Whether or not this is true (has she been to the Caribbean?), it is irrelevant. All continents on Earth have amazing natural wonders.

By any conceivable measure, Australia is not the world's best nation: it doesn't have the highest living standards, the least inequality, the lowest infant mortality rate, the longest life expectancy or the happiest people (a July 2009 study by the New Economics Foundation found the happiest were in Costa Rica, which incidentally has abolished its army).

And certainly it isn't very great for the original inhabitants of the land, who face terrible poverty, dispossession and are jailed at a rate greater than Blacks under apartheid in South Africa.

The biggest problem is the idea that "we are all Aussies" doesn't match reality. Is it possible to create a common national identity across a society riven by class, race and other deep divisions?

A member of the super-rich, a public servant and someone from the growing underclass may all be citizens of the same country, but they live on different planets.

Attempts to create a specific "nationalism" to unite sections of a divided society inevitably end up basing themselves on one segment. It isn't surprising that this plays into the hands of the racists — especially as it suits the powerful, who are always looking for an excuse to "divide and rule".

Australian society has always contained different trends. The history of genocide against Aboriginals and racist policies towards non-whites is one.

But there is also a proud tradition of ordinary people standing up to injustice, including racism. This includes winning rights for workers, taking on sexism and homophobia, opposing Australian military involvement overseas, winning land rights for Aboriginal people, and saving the Franklin Dam from being built.

This is a proud tradition, but not exclusively "Australian". It is part of the same battles against injustice, of the powerless against the powerful, that are being fought in various ways in every country on Earth.

To try and give this proud tradition a "nationalist" content ignores history.

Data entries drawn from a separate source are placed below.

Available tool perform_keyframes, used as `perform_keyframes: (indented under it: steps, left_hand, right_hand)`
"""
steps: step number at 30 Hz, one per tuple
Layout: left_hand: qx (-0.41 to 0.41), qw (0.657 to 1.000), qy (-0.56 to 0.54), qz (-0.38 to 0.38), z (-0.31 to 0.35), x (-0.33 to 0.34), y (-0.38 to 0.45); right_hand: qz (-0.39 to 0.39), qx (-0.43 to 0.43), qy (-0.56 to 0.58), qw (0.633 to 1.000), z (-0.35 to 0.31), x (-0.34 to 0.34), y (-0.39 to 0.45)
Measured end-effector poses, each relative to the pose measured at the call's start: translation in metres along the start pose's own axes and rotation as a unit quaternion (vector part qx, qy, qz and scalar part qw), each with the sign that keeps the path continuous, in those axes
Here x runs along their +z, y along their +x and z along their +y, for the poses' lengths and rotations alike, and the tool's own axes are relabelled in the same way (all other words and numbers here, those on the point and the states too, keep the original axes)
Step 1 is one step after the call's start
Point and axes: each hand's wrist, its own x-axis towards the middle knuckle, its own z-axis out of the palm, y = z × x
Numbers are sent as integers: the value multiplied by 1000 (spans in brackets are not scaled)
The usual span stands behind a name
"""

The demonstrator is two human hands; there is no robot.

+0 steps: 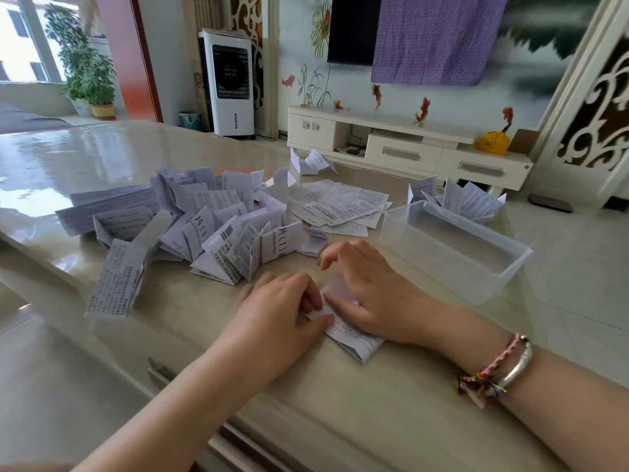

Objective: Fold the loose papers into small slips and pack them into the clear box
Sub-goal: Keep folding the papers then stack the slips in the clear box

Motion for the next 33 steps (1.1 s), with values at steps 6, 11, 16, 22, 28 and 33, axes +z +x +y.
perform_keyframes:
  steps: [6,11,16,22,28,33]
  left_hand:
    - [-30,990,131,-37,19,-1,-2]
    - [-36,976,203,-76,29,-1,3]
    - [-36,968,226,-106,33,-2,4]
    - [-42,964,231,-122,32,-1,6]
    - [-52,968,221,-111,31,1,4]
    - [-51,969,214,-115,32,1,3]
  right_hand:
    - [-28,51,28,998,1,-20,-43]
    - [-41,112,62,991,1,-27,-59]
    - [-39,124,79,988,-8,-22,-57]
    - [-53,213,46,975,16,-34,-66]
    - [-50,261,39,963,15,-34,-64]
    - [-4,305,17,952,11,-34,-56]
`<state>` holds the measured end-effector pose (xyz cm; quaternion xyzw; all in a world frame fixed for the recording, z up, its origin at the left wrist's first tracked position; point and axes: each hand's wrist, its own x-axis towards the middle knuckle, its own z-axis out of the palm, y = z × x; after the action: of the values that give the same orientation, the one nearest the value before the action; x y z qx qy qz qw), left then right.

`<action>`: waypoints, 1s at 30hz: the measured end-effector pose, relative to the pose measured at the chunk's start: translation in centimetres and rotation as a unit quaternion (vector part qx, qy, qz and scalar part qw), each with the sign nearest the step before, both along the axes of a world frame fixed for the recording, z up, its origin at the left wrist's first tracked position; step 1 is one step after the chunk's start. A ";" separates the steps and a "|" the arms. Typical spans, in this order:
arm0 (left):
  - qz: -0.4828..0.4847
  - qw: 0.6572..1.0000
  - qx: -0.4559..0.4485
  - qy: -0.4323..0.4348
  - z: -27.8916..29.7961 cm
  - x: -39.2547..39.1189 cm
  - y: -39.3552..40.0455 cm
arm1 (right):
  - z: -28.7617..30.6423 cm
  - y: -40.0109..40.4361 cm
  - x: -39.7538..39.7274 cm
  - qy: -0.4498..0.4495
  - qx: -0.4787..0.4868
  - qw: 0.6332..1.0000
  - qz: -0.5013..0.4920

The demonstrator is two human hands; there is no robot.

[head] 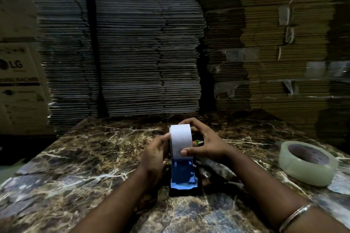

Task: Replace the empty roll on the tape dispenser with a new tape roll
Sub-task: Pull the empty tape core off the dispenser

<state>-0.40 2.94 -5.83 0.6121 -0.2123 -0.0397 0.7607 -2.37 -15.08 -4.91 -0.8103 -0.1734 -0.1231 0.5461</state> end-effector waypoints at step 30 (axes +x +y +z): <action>-0.051 0.994 0.071 -0.065 -0.5 0.8 -0.3 | 0.5 -4.2 -0.2 0.089 0.043 0.995 0.010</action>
<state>0.38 2.65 -6.37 0.6540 -0.2888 -0.0539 0.6971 -2.57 -19.25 -4.45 -0.7920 -0.1266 -0.0525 0.5949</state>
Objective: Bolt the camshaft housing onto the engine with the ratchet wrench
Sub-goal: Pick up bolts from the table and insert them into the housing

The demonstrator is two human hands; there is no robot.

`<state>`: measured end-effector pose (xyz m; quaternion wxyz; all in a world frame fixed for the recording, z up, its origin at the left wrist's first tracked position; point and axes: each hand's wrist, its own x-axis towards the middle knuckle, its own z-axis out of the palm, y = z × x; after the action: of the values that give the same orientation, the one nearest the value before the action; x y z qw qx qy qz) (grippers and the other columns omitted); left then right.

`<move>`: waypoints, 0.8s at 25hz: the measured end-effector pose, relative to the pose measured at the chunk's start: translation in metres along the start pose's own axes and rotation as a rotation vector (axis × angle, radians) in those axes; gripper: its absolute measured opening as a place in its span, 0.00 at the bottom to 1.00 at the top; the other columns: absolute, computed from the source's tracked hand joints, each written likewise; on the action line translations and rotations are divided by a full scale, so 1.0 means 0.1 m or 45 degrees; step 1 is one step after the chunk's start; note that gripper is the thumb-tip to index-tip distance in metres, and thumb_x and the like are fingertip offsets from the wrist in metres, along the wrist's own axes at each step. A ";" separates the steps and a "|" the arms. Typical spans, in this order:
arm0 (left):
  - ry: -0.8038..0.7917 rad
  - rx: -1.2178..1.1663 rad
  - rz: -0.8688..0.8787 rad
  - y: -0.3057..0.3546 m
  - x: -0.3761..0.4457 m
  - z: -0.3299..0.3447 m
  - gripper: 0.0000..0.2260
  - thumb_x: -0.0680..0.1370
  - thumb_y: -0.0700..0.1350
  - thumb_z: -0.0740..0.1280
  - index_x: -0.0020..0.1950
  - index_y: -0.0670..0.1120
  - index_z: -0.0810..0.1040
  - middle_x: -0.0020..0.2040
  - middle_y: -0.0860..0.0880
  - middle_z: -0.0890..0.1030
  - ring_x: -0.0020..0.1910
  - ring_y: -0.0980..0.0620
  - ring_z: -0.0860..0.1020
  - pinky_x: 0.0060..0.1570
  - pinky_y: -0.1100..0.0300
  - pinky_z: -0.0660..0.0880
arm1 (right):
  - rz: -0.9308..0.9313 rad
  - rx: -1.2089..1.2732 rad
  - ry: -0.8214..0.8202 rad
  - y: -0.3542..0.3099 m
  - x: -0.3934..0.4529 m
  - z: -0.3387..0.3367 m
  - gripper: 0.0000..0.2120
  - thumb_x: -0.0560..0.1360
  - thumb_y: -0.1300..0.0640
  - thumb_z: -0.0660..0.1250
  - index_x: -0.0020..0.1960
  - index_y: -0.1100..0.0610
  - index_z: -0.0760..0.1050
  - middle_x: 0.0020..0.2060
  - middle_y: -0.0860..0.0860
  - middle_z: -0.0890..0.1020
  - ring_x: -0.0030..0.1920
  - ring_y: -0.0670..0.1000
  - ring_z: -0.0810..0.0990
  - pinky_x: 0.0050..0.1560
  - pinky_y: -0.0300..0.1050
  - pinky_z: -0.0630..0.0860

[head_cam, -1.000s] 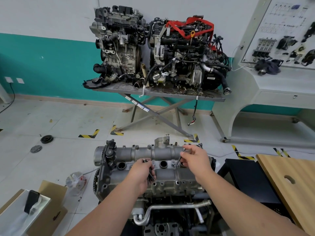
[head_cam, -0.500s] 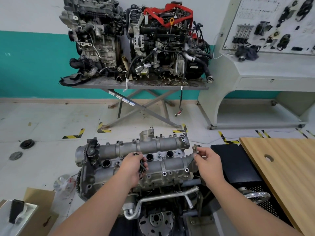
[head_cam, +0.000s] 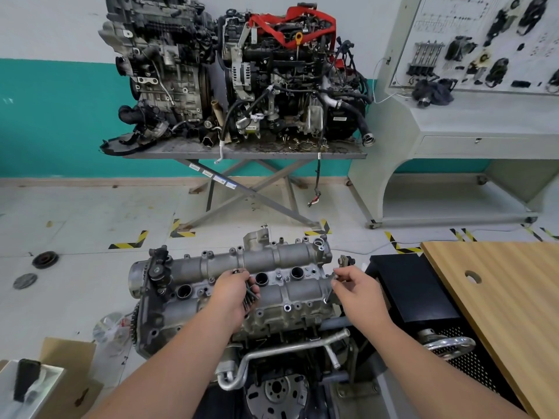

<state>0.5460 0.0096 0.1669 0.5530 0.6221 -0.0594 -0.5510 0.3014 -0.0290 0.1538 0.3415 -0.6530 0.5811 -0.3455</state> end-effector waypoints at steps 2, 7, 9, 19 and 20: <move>0.002 0.007 0.041 -0.02 -0.02 0.02 0.05 0.83 0.37 0.57 0.52 0.42 0.72 0.35 0.45 0.75 0.27 0.51 0.73 0.27 0.59 0.74 | -0.130 -0.117 -0.049 -0.01 -0.03 -0.01 0.10 0.76 0.60 0.71 0.49 0.44 0.80 0.37 0.41 0.82 0.41 0.38 0.80 0.41 0.28 0.73; -0.062 0.044 0.112 -0.10 -0.13 0.20 0.05 0.83 0.35 0.57 0.51 0.42 0.70 0.37 0.44 0.75 0.28 0.51 0.73 0.27 0.58 0.74 | -0.370 -0.419 -0.181 0.07 -0.18 -0.01 0.08 0.77 0.62 0.70 0.54 0.55 0.84 0.42 0.43 0.81 0.45 0.45 0.80 0.50 0.43 0.78; -0.104 0.032 0.101 -0.13 -0.17 0.27 0.06 0.83 0.34 0.56 0.51 0.43 0.70 0.36 0.44 0.75 0.28 0.50 0.72 0.27 0.59 0.73 | -0.367 -0.462 -0.205 0.11 -0.23 -0.04 0.10 0.79 0.60 0.69 0.59 0.57 0.83 0.45 0.45 0.83 0.49 0.46 0.81 0.55 0.43 0.77; -0.213 0.037 0.066 -0.27 -0.16 0.34 0.06 0.82 0.33 0.58 0.55 0.42 0.71 0.44 0.39 0.80 0.28 0.50 0.76 0.27 0.57 0.75 | 0.559 0.199 -0.341 -0.18 -0.06 -0.13 0.03 0.75 0.57 0.74 0.43 0.54 0.83 0.35 0.47 0.86 0.39 0.47 0.85 0.37 0.39 0.79; -0.224 0.023 0.057 -0.27 -0.17 0.33 0.06 0.82 0.32 0.58 0.55 0.42 0.71 0.45 0.38 0.81 0.28 0.50 0.77 0.26 0.57 0.75 | 0.570 0.140 -0.359 -0.22 -0.04 -0.14 0.04 0.75 0.57 0.74 0.42 0.55 0.83 0.35 0.48 0.85 0.38 0.47 0.84 0.36 0.39 0.77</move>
<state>0.4999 0.0109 0.1644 0.5523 0.5748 -0.1267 -0.5904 0.3004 -0.0239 0.1800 0.5218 -0.5304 0.6381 -0.1981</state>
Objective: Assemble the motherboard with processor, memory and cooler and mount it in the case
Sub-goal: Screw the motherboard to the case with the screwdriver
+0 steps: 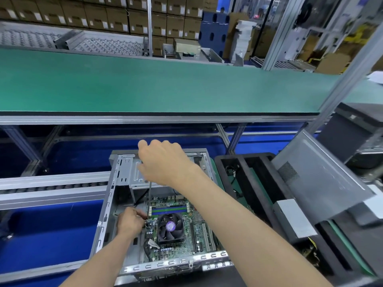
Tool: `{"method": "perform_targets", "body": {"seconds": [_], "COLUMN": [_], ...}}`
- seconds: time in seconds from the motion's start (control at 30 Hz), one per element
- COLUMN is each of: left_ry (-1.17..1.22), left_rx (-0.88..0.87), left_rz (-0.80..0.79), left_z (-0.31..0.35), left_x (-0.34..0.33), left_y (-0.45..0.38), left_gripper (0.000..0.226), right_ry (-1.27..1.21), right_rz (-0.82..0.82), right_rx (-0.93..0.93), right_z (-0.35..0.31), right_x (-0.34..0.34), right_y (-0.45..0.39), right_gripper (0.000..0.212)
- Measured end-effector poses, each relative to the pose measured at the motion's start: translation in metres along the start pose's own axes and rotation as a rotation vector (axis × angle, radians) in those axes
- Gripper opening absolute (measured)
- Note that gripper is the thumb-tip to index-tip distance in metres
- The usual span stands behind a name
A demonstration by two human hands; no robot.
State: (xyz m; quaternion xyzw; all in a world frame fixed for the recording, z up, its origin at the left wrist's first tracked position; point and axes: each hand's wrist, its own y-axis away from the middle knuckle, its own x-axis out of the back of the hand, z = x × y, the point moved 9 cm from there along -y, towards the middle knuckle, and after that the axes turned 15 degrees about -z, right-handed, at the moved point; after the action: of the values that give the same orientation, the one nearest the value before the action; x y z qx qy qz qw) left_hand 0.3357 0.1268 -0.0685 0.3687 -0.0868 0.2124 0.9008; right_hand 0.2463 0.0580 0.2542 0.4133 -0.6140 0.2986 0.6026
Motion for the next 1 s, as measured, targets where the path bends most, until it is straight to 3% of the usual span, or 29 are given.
{"method": "perform_targets", "body": {"seconds": [0.17, 0.3, 0.43, 0.53, 0.6, 0.77, 0.87, 1.0], "left_ry": [0.016, 0.023, 0.014, 0.008, -0.014, -0.047, -0.046, -0.040], "left_rx": [0.000, -0.009, -0.010, -0.012, -0.015, -0.039, -0.047, -0.040], "left_rz": [-0.002, -0.003, 0.000, -0.001, 0.001, 0.001, 0.007, 0.011], "left_z": [0.000, 0.003, 0.004, 0.006, 0.007, 0.011, 0.012, 0.010], "left_x": [0.000, 0.000, 0.001, 0.001, 0.001, 0.000, 0.001, 0.001], "left_y": [0.002, 0.006, 0.008, 0.009, 0.010, 0.013, 0.014, 0.014], "left_gripper": [0.030, 0.031, 0.032, 0.031, 0.031, 0.028, 0.027, 0.027], "right_ry": [-0.078, 0.025, -0.116, 0.012, 0.083, -0.136, 0.021, 0.004], "right_rz": [-0.034, 0.027, -0.067, 0.002, 0.037, -0.082, 0.005, -0.015], "right_rx": [0.064, -0.032, 0.074, 0.000, -0.037, 0.105, 0.011, 0.033], "right_z": [0.001, 0.006, 0.003, 0.005, 0.006, 0.000, 0.001, 0.001], "right_x": [-0.002, -0.001, -0.003, -0.002, -0.001, -0.005, -0.003, -0.002], "right_y": [0.000, -0.001, -0.001, -0.001, 0.000, 0.001, 0.000, 0.000], "right_gripper": [0.033, 0.026, 0.032, 0.019, 0.023, 0.033, 0.020, 0.030]}}
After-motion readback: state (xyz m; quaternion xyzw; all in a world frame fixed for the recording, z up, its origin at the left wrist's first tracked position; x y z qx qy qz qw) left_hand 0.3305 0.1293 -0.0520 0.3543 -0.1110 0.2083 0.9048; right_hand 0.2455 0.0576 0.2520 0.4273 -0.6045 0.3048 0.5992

One proud example of struggle in Australia was the 1854 Eureka Stockade by miners fighting unjust licensing fees. But it involved miners from all over the world, who chose the Eureka flag as a consciously internationalist symbol to unite them all — a point Neo-Nazis who adopt that flag as their symbol fail to comprehend.

The global nature of such struggles against oppression is even clearer today. Capital recognises no boundaries. Australian corporations, like BHP, exploit labour and resources the world over.

Australian workers, Aboriginal people and environmentalists fighting Australian mining companies have more in common with those in places like Chile, Papua New Guinea or Ecuador who are doing the same than with BHP's major shareholders

Appeals to a narrow nationalism clash against the urgent threat of a potential global environmental catastrophe. Humanity is going to confront this collectively or not at all.

Confronting racism requires mobilising the real anti-racist sentiments in Australia — and these sentiments are inherently internationalist in spirit. Attempts to create a more inclusive nationalism merely try to reconcile the irreconcilable.

Changing the flag, and changing the date for Australia Day, are necessary steps. But it isn't possible to tackle racism simply by changing symbols. As long as racist polices continue, racist ideas will find a hearing as an explanation and justification.

Defeating racism requires changing the system based on racist practices. And changing that system is a global struggle.